* _ASSIGNED TASK_:
The expected output is the line bearing "We've been asked to identify the items" followed by all remaining lines of the records, each restated word for word.

* _Saved entries_:
◆ ◆ ◆ ◆

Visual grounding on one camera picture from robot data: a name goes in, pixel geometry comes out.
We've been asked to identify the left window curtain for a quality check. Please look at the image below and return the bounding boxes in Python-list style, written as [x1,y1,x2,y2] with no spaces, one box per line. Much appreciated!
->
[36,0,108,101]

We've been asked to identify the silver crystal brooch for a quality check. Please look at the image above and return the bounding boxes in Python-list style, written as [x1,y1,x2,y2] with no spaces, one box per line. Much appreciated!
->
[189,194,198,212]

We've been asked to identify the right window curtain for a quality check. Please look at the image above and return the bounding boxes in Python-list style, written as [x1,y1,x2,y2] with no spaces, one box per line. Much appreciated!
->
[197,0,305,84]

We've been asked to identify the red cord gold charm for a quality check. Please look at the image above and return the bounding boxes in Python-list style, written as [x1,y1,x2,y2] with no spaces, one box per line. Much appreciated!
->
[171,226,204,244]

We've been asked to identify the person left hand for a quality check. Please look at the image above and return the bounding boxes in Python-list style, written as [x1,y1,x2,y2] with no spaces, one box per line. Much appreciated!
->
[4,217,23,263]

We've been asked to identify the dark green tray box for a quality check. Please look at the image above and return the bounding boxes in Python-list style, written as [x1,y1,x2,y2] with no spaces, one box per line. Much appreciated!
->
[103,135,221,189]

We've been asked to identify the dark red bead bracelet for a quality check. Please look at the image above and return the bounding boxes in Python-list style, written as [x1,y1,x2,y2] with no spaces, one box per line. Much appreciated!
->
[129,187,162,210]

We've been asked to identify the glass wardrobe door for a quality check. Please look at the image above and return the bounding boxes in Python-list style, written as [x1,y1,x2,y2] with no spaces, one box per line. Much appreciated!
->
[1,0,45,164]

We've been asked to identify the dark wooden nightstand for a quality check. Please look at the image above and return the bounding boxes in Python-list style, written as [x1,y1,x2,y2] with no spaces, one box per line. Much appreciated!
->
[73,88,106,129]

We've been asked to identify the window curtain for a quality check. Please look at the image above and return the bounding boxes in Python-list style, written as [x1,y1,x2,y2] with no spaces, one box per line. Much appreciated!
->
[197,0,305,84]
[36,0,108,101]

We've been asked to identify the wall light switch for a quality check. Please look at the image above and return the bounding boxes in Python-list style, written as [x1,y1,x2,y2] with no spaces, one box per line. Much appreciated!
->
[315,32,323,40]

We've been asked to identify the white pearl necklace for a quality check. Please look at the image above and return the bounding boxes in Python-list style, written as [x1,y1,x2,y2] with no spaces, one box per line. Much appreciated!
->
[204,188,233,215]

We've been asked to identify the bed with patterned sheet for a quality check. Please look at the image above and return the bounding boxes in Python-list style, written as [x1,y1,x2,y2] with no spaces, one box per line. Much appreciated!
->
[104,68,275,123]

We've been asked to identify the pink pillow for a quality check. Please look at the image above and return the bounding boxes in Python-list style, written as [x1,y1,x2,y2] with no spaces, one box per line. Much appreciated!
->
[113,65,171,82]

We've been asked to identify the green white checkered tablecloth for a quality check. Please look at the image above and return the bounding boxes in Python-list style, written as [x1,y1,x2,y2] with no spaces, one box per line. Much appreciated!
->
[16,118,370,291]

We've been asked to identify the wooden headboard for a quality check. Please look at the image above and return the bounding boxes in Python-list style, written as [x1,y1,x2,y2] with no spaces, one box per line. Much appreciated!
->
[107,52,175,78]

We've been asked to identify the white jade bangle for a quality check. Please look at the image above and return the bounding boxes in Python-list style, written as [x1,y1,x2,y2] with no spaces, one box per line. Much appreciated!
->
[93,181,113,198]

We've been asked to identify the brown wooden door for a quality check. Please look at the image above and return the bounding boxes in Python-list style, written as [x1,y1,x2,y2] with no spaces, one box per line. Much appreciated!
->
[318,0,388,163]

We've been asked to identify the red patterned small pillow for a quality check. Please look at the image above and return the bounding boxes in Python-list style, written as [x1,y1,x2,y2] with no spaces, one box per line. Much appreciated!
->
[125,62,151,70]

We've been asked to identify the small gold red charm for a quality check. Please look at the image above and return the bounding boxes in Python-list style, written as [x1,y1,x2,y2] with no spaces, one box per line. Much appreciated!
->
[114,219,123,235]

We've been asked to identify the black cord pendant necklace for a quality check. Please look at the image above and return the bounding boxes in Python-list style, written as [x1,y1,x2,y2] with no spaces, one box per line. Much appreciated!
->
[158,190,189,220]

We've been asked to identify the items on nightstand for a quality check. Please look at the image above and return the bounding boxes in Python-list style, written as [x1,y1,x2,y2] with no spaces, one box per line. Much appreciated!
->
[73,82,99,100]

◆ ◆ ◆ ◆

* _ANSWER FOR THIS EXERCISE_:
We've been asked to identify the items on nightstand for a quality check. Please look at the image above and return the bounding boxes in Python-list style, written as [x1,y1,x2,y2] with no spaces, one box per line. Much appreciated!
->
[73,82,99,100]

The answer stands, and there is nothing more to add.